Позади виденьем тают Золотые Ворота, стерегущие драгоценную бухту. В море плещет дельфин крутой свинцовой спиной. Медуза — как большой прозрачный цветок, тонет в глубину синевы».
Сказочная красота этой земли, сам воздух которой, кажется, напоен поэзией, всегда будет поражать людей.
Сама Мария Ростиславовна — живая энциклопедия русской истории и культуры. Собственно, и сама она, и древний род ее — реальное воплощение этой истории. Об этом мы еще расскажем…

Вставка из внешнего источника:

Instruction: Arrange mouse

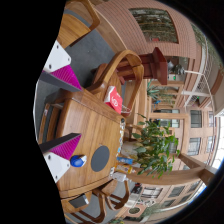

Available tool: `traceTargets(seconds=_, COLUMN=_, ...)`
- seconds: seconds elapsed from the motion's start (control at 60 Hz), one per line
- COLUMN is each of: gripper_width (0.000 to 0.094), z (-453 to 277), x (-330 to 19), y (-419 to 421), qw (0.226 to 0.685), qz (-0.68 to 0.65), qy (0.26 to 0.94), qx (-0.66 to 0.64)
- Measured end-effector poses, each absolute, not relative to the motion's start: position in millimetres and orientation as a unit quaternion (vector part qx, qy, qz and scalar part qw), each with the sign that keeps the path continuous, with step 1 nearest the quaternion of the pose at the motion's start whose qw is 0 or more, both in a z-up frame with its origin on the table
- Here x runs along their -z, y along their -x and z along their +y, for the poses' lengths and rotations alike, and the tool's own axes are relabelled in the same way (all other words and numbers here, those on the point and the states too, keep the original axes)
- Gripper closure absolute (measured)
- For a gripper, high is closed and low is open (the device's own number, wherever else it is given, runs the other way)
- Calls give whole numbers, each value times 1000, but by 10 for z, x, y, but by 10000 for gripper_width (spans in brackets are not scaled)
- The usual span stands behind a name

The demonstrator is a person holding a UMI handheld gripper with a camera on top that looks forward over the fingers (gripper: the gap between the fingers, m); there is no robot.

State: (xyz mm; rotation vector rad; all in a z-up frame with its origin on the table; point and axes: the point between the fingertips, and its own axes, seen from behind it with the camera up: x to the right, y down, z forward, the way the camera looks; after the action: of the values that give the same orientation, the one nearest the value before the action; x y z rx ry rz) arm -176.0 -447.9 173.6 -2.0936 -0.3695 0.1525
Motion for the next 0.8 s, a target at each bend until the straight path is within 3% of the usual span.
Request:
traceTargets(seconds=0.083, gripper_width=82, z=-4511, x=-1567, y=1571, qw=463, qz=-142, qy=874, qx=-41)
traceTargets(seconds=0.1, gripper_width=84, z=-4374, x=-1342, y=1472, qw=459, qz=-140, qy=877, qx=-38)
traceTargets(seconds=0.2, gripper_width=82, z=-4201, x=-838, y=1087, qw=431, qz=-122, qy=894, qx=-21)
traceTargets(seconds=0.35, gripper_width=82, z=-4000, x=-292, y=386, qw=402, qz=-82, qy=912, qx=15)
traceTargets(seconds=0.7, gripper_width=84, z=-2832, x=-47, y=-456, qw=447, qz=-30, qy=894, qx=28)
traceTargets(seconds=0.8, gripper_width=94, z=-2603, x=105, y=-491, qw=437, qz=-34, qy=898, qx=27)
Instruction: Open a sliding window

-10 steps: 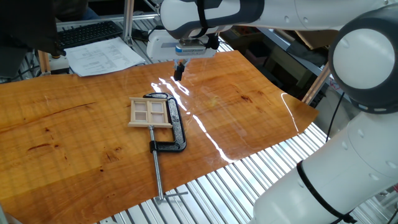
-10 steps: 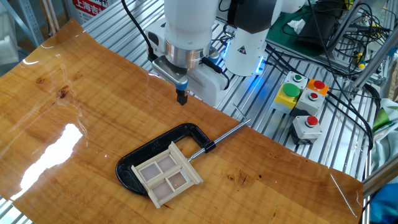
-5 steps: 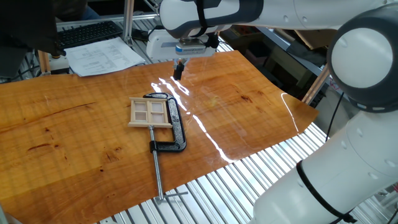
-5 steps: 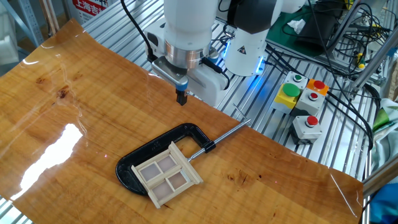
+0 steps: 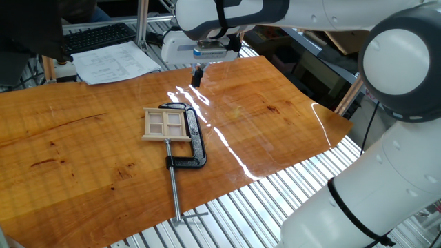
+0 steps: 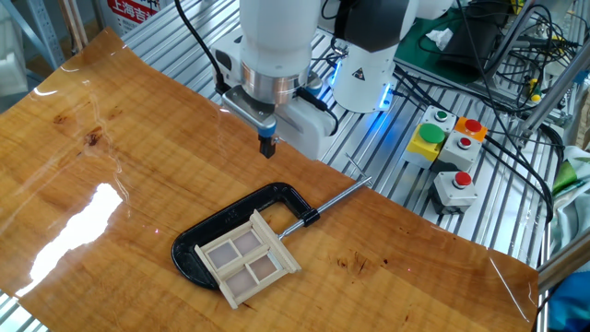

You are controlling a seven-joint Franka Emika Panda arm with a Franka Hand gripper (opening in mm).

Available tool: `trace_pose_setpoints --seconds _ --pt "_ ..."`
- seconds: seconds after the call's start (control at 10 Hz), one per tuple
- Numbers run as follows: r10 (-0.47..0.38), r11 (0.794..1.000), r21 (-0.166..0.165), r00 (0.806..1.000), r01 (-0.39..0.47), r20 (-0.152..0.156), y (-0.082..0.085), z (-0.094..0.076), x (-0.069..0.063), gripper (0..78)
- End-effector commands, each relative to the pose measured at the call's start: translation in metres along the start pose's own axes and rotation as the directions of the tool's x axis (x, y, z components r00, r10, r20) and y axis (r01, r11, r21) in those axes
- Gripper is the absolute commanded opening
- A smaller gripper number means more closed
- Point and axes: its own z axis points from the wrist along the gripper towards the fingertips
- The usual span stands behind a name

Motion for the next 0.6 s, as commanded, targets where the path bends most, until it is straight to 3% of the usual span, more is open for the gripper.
trace_pose_setpoints --seconds 0.1,0.6 --pt "-0.001 1.0 0.0 1.0 0.001 0.003 0.0 -0.0012 -0.0006 0.0" --pt "0.0 1.0 -0.015 1.0 0.0 0.0 0.0 -0.0013 -0.0006 0.0"
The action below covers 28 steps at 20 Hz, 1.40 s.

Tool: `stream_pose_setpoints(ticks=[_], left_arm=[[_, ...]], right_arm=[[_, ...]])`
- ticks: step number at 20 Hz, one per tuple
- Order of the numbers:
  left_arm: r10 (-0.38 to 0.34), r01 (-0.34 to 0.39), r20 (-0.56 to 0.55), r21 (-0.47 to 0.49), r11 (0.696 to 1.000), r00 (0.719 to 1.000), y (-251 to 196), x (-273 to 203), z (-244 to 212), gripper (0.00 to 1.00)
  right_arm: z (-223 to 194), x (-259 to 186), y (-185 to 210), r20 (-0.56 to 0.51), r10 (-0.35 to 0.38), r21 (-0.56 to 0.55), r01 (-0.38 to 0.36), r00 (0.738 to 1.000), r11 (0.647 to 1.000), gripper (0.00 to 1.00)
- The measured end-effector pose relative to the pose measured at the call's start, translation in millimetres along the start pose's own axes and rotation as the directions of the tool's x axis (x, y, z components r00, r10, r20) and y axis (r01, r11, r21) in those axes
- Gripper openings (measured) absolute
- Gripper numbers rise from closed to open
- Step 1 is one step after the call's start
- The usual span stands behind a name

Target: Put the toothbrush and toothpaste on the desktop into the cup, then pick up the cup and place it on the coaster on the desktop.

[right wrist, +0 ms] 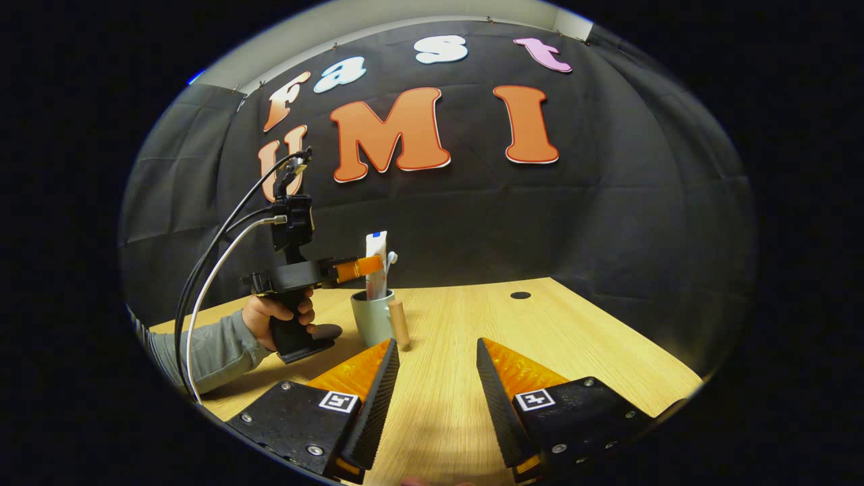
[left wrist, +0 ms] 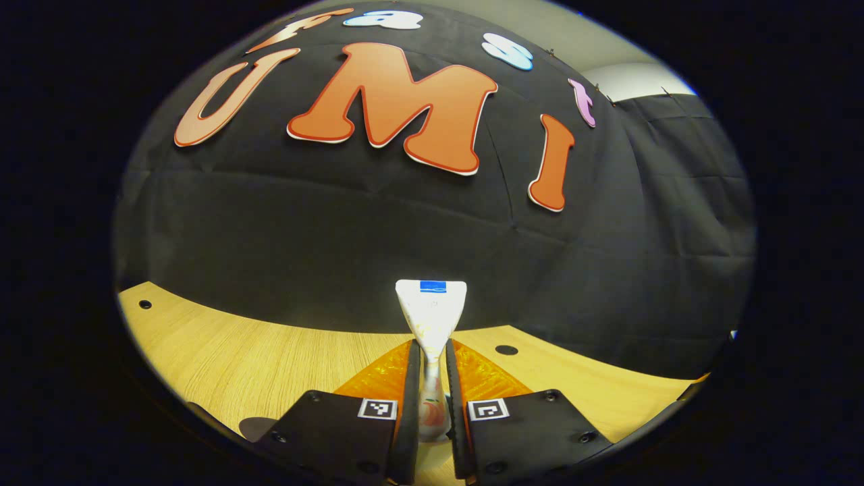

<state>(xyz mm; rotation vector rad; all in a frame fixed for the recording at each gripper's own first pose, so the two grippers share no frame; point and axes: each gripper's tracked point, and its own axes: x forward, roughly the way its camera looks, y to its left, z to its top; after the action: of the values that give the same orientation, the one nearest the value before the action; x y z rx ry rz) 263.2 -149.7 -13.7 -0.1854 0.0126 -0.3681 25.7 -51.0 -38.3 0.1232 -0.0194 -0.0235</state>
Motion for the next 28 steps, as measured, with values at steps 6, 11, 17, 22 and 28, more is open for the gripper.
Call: stream_pose_setpoints(ticks=[6, 11, 17, 22, 28], left_arm=[[-0.01, 0.009, 0.004, 0.111, 0.994, 1.0, -0.7, -22.7, 7.6, 0.42], [-0.004, 0.007, -0.024, 0.154, 0.988, 1.0, 13.9, -56.8, 18.9, 0.53], [0.041, -0.031, -0.057, 0.17, 0.985, 0.998, 45.5, -99.2, 29.1, 0.79], [0.058, -0.043, -0.09, 0.161, 0.986, 0.994, 63.5, -131.8, 32.7, 0.98], [0.101, -0.082, -0.106, 0.166, 0.983, 0.989, 82.9, -168.1, 29.2, 0.98]], right_arm=[[0.2, 18.9, 21.4, -0.022, 0.049, -0.037, -0.049, 0.999, 0.998, 0.7], [6.6, 52.2, 38.6, -0.047, 0.112, -0.074, -0.116, 0.993, 0.99, 0.7], [15.1, 100.0, 44.0, -0.109, 0.141, -0.152, -0.157, 0.984, 0.976, 0.7], [22.7, 132.5, 51.4, -0.177, 0.183, -0.204, -0.218, 0.967, 0.955, 0.75], [12.9, 159.1, 69.6, -0.333, 0.249, -0.233, -0.335, 0.909, 0.913, 0.7]])
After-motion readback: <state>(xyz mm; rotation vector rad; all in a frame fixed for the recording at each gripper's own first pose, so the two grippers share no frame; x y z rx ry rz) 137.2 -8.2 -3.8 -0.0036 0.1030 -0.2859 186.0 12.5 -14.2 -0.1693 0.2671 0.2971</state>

Однажды, когда вызвездилось небо и в темноте только у самого берега различались белопенные шапки волн, мы отправились купаться. Вода была теплая, как парное молоко, и не хотелось выходить на холодный песок…
Здесь, у моря, я рассказал Марии Ростиславовне о своем поиске и своих мытарствах.
— А знаете, я вам смогу, возможно, помочь…
— Каким образом?
— Попытаюсь познакомить вас с Анной Васильевной.
— С кем?
— С женой Колчака!
— С кем, вы сказали?
— С гражданской женой Колчака, Тимиревой… Она мне что-то рассказывала об этой истории…
2. МАРИЯ РОСТИСЛАВОВНА ГНЕВАЕТСЯ НА БЕЛИНСКОГО
Род Капнистов дал солдат, военачальников, поэтов, «бунтовщиков против царей», людей беспокойных и мужественных. Недаром на старом гербе Капнистов над грозными, ощерившими пасти львами и изображением извергающегося вулкана шел на золотой ленте, перечеркнувшей голубое поле, девиз: «В огне непоколебимый!».
«Родовое древо» Капнист росло не в тиши — под ударами судьбы, молний, грохот баталий, мятежей, в атмосфере ожесточенных социальных и нравственных схваток. За первой «ветвью» — итальянскими солдатами и стратегами Капнисси с острова Занте — вторая: любимец фельдмаршала Румянцева Василий Петрович. Сын Василий Васильевич вплел в венок Капнистов славу пиитическую. Сыновья Василия Васильевича Алексей и Семен — декабристы — навсегда вошли в историю с той самой секунды, когда раздался гром пушек на Сенатской площади. Через детей декабристов, свято хранивших память о мужестве отцов, через деда Ростислава Ростиславовича к отцу замечательной актрисы Марии Ростиславовны — тоже Ростиславу Ростиславовичу — тянется из глубин веков необорвавшаяся нить рода, давшего России столько прославленных и святых для нас имен.